**WHAT THE EXERCISE ASKS:**
In the records below, find the line containing "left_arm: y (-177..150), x" and the line containing "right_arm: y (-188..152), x"; please repeat exactly the lines from one to the other, both included, and nothing more.

**DATA TO EXAMINE:**
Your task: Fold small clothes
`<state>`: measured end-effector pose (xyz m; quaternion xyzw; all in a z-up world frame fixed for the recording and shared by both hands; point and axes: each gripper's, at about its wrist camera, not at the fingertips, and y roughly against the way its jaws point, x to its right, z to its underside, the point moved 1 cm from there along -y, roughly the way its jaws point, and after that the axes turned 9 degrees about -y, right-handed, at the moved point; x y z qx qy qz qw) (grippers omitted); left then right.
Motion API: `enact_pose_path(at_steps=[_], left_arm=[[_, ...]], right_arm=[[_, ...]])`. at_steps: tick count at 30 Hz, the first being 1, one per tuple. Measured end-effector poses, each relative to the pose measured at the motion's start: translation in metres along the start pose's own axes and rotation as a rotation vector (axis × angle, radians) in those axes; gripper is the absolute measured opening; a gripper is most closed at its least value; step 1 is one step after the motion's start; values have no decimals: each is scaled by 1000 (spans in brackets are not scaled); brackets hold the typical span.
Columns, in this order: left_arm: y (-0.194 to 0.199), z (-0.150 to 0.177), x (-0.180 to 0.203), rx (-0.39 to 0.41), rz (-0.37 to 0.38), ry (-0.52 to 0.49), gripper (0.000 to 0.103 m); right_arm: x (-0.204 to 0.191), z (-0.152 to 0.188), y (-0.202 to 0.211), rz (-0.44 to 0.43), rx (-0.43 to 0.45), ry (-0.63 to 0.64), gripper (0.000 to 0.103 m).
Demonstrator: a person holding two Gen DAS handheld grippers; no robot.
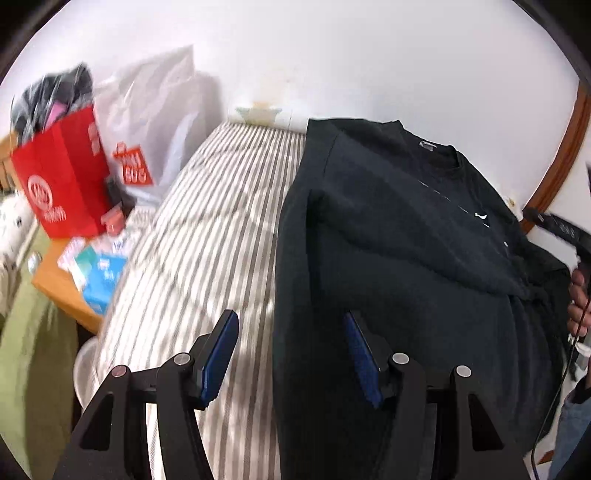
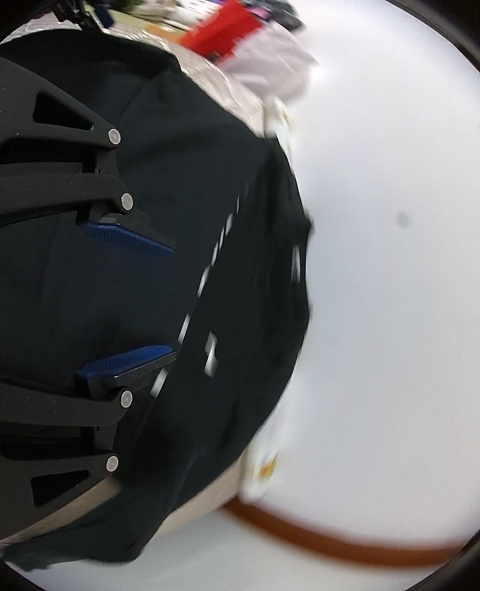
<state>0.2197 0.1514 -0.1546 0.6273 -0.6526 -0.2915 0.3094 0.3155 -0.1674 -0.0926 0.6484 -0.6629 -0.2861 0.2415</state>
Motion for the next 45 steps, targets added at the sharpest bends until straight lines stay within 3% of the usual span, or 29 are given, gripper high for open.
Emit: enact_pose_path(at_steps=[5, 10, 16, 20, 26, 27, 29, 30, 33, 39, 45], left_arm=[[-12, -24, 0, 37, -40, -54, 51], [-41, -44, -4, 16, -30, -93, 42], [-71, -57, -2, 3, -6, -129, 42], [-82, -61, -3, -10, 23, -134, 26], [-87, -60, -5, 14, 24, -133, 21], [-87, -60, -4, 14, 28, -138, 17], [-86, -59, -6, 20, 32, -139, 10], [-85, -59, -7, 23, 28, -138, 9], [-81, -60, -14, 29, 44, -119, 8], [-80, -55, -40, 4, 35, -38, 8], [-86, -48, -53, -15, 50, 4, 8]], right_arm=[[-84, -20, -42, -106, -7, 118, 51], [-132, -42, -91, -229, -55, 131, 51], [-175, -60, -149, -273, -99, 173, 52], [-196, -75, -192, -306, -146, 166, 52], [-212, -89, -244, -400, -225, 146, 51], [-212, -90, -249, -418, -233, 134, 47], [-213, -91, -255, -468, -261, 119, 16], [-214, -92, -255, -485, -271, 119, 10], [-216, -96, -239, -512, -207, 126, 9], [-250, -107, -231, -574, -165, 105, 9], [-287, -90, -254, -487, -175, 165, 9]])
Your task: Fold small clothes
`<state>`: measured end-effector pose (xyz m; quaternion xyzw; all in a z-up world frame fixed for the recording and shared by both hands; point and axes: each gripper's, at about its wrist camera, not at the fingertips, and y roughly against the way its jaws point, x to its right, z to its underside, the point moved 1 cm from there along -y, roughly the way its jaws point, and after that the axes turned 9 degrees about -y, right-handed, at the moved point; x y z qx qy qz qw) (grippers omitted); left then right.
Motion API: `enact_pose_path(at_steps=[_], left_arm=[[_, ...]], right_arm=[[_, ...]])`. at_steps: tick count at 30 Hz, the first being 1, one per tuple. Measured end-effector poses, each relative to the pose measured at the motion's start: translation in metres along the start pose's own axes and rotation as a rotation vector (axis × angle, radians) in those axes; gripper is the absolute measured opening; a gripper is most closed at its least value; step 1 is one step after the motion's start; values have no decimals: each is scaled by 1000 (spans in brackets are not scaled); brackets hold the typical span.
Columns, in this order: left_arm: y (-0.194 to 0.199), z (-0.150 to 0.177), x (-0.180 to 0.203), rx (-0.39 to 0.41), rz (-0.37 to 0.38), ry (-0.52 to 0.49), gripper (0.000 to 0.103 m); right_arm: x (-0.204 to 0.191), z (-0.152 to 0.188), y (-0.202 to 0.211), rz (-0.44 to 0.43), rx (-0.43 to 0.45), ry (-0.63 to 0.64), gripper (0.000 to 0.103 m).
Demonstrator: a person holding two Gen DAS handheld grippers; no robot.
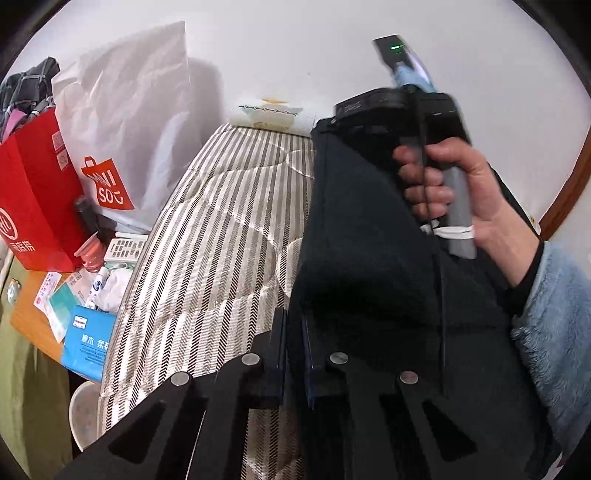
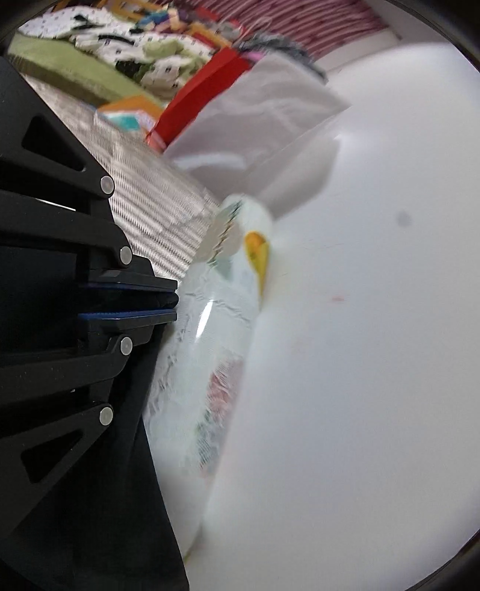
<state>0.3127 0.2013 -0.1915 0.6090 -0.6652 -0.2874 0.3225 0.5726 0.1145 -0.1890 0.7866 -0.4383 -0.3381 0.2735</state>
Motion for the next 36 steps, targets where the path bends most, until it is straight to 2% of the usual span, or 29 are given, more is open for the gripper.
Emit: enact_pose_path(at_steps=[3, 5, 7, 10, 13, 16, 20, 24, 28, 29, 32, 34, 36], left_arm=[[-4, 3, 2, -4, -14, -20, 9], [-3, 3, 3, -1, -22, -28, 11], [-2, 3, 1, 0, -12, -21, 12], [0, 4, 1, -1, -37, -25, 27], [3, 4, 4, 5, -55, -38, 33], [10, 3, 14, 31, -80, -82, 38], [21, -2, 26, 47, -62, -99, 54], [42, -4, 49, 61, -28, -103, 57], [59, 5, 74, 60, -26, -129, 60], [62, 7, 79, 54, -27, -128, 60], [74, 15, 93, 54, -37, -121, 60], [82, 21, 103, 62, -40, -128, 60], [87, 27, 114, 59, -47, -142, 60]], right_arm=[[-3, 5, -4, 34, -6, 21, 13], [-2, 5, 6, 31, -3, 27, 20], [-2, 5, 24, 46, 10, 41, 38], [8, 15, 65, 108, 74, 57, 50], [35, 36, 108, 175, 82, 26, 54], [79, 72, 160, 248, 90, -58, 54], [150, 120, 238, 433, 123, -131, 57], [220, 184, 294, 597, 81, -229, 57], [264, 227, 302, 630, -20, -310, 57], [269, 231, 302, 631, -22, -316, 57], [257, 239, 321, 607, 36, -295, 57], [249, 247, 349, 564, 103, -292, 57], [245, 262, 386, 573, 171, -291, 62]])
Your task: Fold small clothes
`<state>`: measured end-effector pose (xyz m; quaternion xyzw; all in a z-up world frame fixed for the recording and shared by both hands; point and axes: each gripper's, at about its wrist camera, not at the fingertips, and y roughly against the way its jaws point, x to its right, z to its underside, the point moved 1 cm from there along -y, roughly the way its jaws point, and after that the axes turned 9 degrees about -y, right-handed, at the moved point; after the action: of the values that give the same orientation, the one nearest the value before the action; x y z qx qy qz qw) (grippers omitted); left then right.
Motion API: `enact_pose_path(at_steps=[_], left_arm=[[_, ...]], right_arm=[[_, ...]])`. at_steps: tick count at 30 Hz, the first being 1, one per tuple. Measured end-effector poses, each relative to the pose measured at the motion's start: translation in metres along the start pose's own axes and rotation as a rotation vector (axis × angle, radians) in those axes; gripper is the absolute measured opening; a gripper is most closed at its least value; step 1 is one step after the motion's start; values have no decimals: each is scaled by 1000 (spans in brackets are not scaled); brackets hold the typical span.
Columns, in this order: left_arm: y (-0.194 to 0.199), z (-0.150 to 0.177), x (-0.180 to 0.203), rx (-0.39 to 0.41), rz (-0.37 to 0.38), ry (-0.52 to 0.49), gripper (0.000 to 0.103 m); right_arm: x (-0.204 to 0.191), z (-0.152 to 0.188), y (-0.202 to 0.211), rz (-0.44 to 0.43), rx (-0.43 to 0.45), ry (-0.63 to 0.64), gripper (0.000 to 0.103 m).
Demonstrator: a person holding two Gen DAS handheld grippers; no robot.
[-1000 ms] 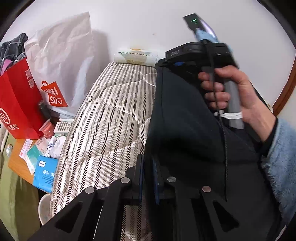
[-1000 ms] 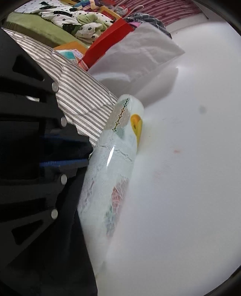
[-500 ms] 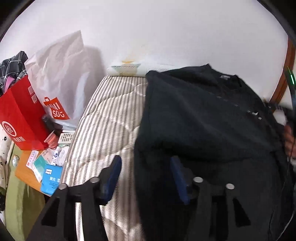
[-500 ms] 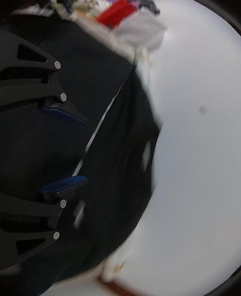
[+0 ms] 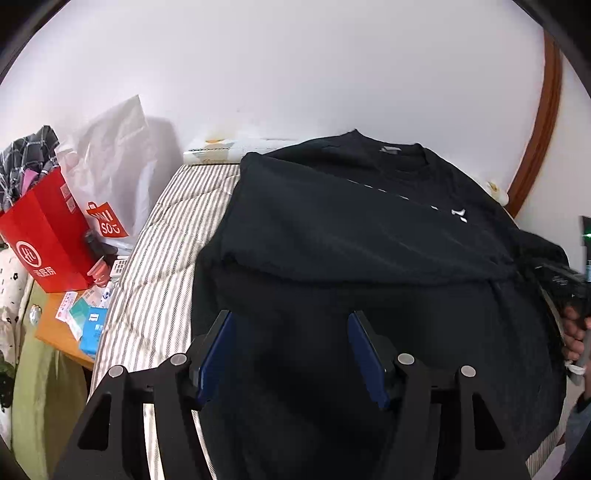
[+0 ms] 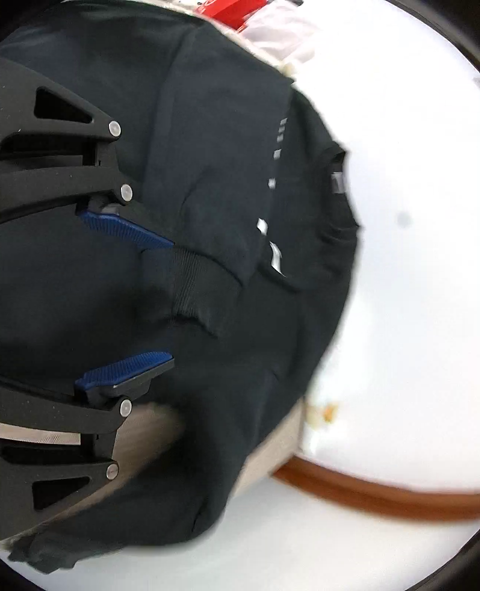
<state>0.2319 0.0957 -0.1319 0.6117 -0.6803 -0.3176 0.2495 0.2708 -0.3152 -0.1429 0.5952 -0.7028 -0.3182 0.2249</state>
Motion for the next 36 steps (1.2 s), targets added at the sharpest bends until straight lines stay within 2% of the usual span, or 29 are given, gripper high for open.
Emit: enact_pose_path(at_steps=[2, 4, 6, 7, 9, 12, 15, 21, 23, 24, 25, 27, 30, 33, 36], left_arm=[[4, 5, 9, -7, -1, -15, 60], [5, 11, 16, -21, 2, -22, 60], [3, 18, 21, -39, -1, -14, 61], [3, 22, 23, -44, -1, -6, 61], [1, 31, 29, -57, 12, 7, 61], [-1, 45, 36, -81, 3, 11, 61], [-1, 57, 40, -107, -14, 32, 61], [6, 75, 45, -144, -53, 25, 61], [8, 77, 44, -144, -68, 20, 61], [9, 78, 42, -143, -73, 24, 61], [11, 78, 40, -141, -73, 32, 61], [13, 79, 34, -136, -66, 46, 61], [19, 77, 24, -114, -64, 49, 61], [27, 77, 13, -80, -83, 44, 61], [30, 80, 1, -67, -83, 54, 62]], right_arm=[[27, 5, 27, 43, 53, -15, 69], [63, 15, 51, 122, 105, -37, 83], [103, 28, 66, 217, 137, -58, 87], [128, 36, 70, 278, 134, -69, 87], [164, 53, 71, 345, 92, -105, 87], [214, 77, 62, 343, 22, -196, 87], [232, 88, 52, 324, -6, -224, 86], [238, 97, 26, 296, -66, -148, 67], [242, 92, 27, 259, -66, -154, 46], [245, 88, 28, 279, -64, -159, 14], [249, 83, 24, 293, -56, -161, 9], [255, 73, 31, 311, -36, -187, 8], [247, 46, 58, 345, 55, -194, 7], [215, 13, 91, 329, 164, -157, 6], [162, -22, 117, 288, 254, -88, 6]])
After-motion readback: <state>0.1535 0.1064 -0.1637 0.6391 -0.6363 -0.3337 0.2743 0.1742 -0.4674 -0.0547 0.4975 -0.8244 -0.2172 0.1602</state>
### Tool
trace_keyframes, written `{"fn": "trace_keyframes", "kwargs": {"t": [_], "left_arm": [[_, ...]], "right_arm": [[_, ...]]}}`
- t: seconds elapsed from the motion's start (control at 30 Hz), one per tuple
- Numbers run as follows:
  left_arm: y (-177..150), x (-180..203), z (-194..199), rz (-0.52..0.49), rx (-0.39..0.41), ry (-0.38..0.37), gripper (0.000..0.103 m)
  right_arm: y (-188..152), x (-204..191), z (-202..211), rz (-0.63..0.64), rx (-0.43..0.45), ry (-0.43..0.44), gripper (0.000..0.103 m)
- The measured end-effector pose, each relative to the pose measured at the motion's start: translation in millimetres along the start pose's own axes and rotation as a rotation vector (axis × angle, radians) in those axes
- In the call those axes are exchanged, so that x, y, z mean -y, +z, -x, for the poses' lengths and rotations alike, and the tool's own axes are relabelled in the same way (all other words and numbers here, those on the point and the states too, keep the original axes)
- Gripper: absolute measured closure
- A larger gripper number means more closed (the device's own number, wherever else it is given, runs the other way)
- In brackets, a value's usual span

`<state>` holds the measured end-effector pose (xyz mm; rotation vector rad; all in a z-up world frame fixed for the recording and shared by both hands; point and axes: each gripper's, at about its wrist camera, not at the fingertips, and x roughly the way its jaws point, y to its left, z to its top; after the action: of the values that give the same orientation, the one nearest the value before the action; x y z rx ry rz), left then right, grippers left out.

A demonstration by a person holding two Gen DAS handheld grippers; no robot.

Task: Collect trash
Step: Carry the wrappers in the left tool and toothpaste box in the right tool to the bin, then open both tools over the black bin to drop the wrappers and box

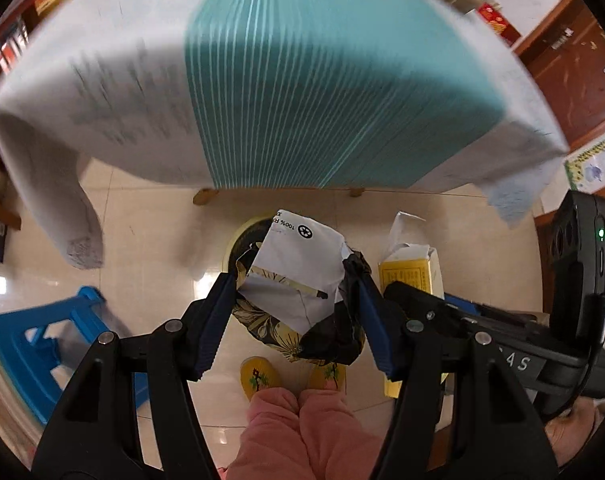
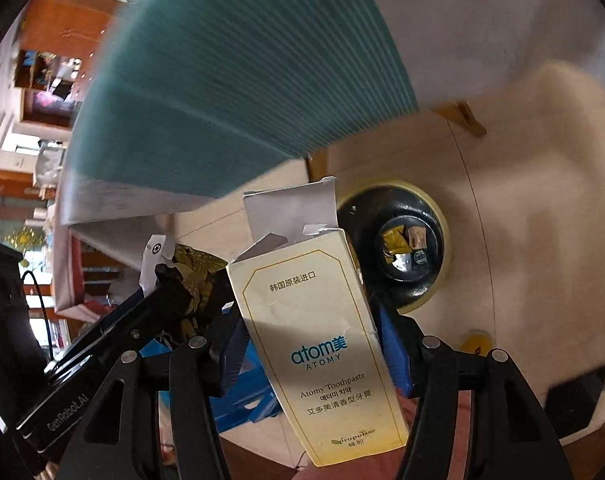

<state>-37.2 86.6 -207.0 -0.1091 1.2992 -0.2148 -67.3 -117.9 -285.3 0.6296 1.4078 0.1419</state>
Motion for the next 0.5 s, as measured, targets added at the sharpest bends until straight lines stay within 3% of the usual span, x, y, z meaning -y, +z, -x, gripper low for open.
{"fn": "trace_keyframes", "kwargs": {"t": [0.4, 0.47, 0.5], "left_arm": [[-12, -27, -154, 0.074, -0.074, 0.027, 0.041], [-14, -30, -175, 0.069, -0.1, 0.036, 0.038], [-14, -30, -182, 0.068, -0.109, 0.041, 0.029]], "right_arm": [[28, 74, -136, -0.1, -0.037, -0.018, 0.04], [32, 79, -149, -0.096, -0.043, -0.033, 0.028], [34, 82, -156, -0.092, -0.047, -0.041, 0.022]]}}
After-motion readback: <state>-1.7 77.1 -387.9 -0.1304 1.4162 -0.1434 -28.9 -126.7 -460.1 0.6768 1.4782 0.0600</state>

**SOLUTION:**
  left_arm: y (-177..150), x (-180..203), z (-194..199), rz (-0.52..0.49), rx (-0.39..0.41), ry (-0.38..0.37), gripper (0.000..0.103 m)
  right_arm: y (-188..152), x (-204..191), z (-202..211), rz (-0.63..0.64), rx (-0.43..0.45), ry (-0.43..0.44), gripper (0.000..0.103 m)

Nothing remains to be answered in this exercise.